Ben Beadle, chief executive of the National Residential Landlords Association, echoed these concerns. “Ever-growing regulation risks driving landlords out of the market and reducing choice for tenants,” he said. Rising compliance costs, particularly energy efficiency upgrades, alongside speculation about the extension of National Insurance to rental income, are among the chief factors prompting investors to sell.

House Price Expectations Downgraded
In contrast to the rental market, house price forecasts have been revised sharply downward. Knight Frank now predicts growth of only 1% in 2025, a significant reduction from its earlier projection of 3.5%, with a modest 3% increase expected in 2026.

Bill identified April as a low point for the housing market, when changes to stamp duty thresholds coincided with volatility in global financial markets. While the Bank of England has reduced rates three times this year, mortgage costs have barely shifted, with lenders having largely anticipated the moves.

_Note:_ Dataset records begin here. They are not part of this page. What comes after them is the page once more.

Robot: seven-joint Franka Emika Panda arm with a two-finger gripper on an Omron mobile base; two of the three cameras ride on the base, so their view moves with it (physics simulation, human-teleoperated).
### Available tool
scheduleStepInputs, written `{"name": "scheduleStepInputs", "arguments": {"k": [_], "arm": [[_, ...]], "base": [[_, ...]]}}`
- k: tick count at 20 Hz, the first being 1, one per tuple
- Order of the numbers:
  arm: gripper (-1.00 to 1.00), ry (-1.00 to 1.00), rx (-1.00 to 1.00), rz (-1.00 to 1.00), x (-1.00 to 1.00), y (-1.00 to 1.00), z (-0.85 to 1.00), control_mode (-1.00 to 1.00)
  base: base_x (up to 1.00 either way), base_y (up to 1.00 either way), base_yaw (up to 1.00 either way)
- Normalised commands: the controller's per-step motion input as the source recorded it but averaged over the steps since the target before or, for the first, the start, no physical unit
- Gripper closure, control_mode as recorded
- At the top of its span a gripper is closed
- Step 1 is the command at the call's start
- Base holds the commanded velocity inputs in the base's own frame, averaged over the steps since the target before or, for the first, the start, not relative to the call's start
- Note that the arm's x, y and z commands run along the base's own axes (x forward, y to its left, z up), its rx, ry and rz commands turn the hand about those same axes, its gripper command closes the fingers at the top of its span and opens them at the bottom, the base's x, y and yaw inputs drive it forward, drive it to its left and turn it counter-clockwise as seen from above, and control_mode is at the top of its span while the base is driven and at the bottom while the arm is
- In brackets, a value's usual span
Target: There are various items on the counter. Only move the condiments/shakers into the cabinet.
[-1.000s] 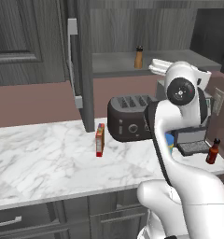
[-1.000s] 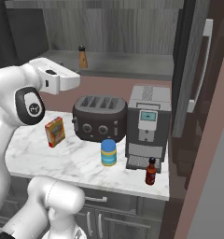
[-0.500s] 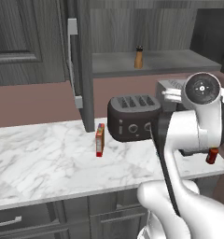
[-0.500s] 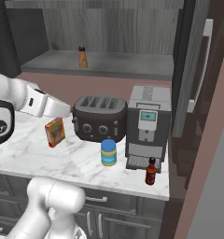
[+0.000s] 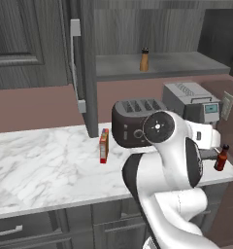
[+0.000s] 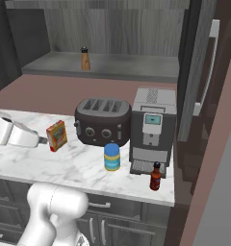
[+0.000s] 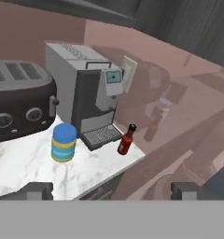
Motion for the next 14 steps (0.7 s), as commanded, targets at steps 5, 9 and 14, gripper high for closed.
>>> {"name": "scheduleStepInputs", "arguments": {"k": [5,9,14], "arm": [[-1.00,-0.37,-0.19,0.00,0.05,0.26,-0.68,-1.00],[-1.00,-0.25,-0.10,-0.02,0.30,0.00,-0.39,-1.00],[-1.00,-0.29,-0.14,-0.01,0.33,0.00,-0.59,-1.00]], "base": [[0.00,0.00,0.00],[0.00,0.00,0.00],[0.00,0.00,0.00]]}}
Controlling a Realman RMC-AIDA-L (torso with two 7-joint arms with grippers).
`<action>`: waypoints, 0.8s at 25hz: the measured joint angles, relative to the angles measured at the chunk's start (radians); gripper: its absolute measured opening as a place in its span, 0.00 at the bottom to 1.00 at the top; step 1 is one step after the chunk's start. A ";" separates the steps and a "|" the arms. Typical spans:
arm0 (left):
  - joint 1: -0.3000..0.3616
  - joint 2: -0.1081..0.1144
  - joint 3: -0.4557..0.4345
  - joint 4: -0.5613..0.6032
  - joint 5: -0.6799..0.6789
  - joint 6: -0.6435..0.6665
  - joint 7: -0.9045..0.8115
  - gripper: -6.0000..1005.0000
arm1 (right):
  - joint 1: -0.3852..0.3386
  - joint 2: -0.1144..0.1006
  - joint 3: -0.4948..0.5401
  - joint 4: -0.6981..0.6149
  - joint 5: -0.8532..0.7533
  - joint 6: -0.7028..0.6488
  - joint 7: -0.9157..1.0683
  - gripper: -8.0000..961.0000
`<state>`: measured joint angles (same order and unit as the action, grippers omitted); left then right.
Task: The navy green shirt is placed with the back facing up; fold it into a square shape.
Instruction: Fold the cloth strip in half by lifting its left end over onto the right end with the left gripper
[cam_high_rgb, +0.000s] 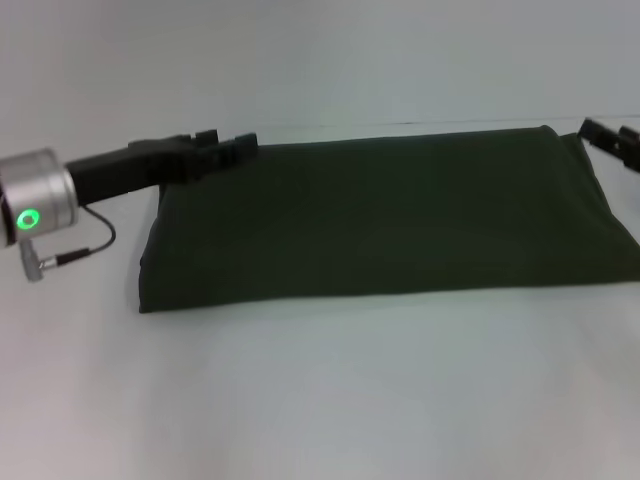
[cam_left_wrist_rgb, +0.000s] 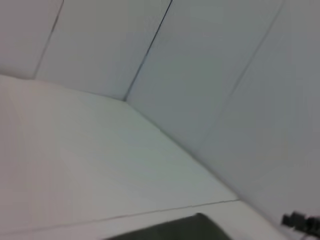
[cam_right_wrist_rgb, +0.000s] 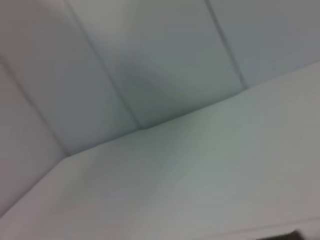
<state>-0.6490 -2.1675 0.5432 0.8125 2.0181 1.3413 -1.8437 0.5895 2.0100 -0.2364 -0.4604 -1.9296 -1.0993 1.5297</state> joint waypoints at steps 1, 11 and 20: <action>0.010 0.000 -0.002 0.000 -0.011 0.021 -0.012 0.76 | -0.012 0.000 -0.018 -0.012 -0.001 -0.025 0.014 0.81; 0.084 -0.004 -0.044 -0.032 -0.035 0.115 -0.037 0.76 | -0.116 -0.004 -0.143 -0.133 -0.003 -0.157 0.167 0.81; 0.132 -0.003 -0.084 -0.060 -0.028 0.210 -0.121 0.76 | -0.135 -0.036 -0.208 -0.164 -0.005 -0.215 0.268 0.81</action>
<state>-0.5166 -2.1704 0.4596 0.7528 1.9905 1.5510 -1.9642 0.4544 1.9736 -0.4439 -0.6245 -1.9344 -1.3144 1.7975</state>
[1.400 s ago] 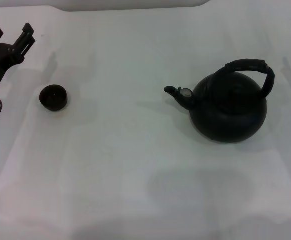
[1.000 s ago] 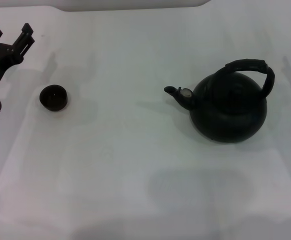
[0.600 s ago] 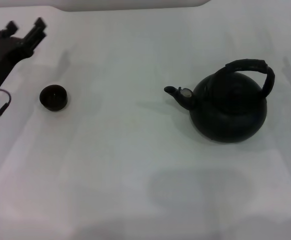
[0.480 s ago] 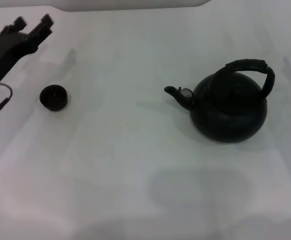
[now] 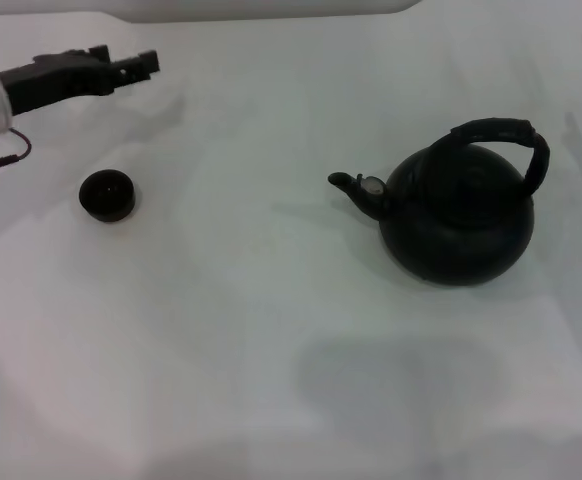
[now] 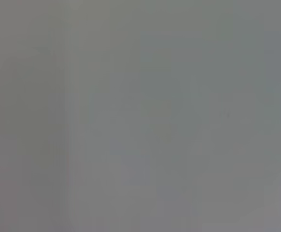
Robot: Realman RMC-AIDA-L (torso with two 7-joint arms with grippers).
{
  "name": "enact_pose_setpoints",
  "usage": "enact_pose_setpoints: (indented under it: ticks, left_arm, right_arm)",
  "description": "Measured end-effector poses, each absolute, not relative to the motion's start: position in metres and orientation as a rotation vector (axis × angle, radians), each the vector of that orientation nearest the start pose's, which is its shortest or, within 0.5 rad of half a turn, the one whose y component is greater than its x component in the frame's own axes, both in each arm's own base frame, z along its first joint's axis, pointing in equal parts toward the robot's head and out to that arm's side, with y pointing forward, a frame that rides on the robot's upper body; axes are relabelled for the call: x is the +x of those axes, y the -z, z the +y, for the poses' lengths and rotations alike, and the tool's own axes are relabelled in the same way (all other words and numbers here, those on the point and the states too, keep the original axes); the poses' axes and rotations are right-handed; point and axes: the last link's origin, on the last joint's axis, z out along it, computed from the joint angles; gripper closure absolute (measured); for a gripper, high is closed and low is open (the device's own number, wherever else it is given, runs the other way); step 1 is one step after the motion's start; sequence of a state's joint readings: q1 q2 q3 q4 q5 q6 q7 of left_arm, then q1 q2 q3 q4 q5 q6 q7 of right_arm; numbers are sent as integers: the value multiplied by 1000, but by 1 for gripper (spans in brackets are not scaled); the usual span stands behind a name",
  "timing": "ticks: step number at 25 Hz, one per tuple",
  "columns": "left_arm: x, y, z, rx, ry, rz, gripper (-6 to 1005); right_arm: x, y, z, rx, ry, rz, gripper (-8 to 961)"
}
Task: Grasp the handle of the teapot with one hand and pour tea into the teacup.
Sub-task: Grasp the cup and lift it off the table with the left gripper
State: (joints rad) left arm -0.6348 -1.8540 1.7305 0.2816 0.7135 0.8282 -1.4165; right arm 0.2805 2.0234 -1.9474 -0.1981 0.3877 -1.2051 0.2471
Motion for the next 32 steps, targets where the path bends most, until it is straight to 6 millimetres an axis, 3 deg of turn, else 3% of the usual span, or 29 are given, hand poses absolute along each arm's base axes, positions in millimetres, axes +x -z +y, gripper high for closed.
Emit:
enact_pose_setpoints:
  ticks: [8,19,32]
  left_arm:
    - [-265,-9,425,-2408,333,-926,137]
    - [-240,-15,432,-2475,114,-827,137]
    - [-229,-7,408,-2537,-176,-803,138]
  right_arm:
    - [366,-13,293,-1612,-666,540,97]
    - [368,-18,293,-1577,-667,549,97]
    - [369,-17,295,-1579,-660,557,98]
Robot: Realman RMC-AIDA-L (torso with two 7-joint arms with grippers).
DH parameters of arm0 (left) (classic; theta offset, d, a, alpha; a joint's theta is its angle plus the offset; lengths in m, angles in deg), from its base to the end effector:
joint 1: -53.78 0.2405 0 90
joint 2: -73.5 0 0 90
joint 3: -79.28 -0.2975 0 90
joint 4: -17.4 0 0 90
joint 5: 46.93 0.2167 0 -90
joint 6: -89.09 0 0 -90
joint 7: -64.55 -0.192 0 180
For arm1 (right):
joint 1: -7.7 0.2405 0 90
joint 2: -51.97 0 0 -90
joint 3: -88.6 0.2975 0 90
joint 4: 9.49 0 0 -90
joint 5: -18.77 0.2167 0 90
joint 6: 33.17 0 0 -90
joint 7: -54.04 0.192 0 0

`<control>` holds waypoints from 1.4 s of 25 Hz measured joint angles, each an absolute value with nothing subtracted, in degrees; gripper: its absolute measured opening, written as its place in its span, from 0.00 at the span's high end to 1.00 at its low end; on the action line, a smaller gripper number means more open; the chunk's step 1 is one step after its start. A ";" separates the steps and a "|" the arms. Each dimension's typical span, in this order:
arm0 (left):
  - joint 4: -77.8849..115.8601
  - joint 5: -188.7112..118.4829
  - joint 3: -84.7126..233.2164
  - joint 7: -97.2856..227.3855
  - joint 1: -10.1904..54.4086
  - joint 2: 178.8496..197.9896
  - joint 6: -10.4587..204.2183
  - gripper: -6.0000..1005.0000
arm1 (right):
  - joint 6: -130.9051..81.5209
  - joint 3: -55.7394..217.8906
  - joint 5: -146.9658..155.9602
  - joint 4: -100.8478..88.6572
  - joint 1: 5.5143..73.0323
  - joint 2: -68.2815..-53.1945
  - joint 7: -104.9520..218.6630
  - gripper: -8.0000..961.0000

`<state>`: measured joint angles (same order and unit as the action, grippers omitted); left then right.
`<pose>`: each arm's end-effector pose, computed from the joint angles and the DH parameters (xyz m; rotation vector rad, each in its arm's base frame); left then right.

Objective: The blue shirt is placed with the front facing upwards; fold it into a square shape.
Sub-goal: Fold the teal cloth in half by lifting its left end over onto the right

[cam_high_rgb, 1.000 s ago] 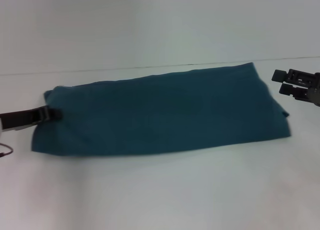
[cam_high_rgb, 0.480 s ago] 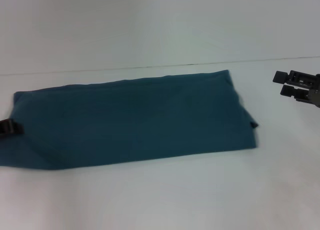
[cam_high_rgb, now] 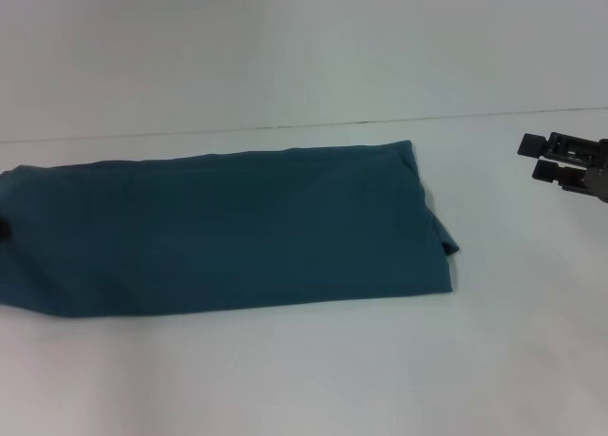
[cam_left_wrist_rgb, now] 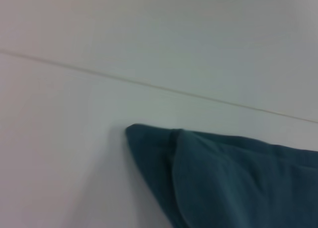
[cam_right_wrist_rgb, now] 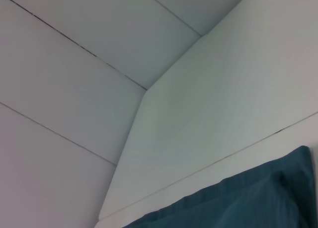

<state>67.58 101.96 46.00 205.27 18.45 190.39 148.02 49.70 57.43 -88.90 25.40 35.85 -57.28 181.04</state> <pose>-0.3827 0.4608 0.0376 -1.7861 -1.4824 -0.2052 0.3392 0.4106 0.0506 -2.0071 1.6768 0.9998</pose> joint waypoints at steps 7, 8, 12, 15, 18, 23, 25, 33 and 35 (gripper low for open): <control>82.81 103.80 35.73 211.74 18.89 193.52 154.39 0.92 | 49.72 57.42 -88.90 25.40 35.86 -57.44 180.77 0.17; 84.86 104.23 34.07 213.02 18.79 193.76 155.32 0.92 | 49.72 57.44 -88.90 25.40 35.85 -57.44 180.70 0.17; 92.11 104.86 29.88 215.96 17.37 194.62 159.73 0.92 | 49.72 57.47 -88.90 25.40 36.00 -57.53 180.53 0.17; 95.93 105.72 27.93 217.30 16.26 195.19 162.37 0.92 | 49.72 57.49 -88.90 25.40 36.06 -57.61 180.47 0.17; 100.49 108.17 25.29 218.90 14.28 196.09 165.70 0.92 | 49.71 57.50 -88.90 25.40 36.08 -57.63 180.44 0.17; 106.15 111.72 22.18 220.18 10.95 197.14 170.11 0.92 | 49.70 57.49 -88.90 25.40 36.08 -57.63 180.43 0.17; 107.48 112.73 20.58 220.64 9.28 197.25 171.80 0.92 | 49.70 57.49 -88.90 25.40 36.09 -57.63 180.43 0.17; 106.77 116.63 10.77 223.34 4.57 197.44 171.43 0.92 | 48.39 56.73 -90.08 25.34 35.91 -57.40 181.41 0.17; 105.33 116.70 8.81 223.40 3.68 197.50 170.26 0.92 | 46.97 56.62 -92.42 25.03 35.94 -57.23 182.71 0.17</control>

According to UK Finance, mortgage approvals declined slightly in August, underscoring the fragile state of buyer demand. Sub-4% mortgage products have offered some relief, contributing to a modest recovery in sales activity after the spring downturn.

Cautious Sentiment Persists
Estate agents report subdued appetite among buyers, with new enquiries falling 8% year-on-year in August. Meanwhile, fresh listings have increased by 6%, much of the growth comprising properties released from the rental sector.

Sarah Mitchell, a letting agent in north London, observed that many long-term landlords are choosing to sell. “We’re seeing seasoned landlords cash in while prices are steady and before further regulation bites,” she said. Yet she added that competition among tenants remains “fierce,” allowing landlords who remain in the market to raise rents without deterring demand.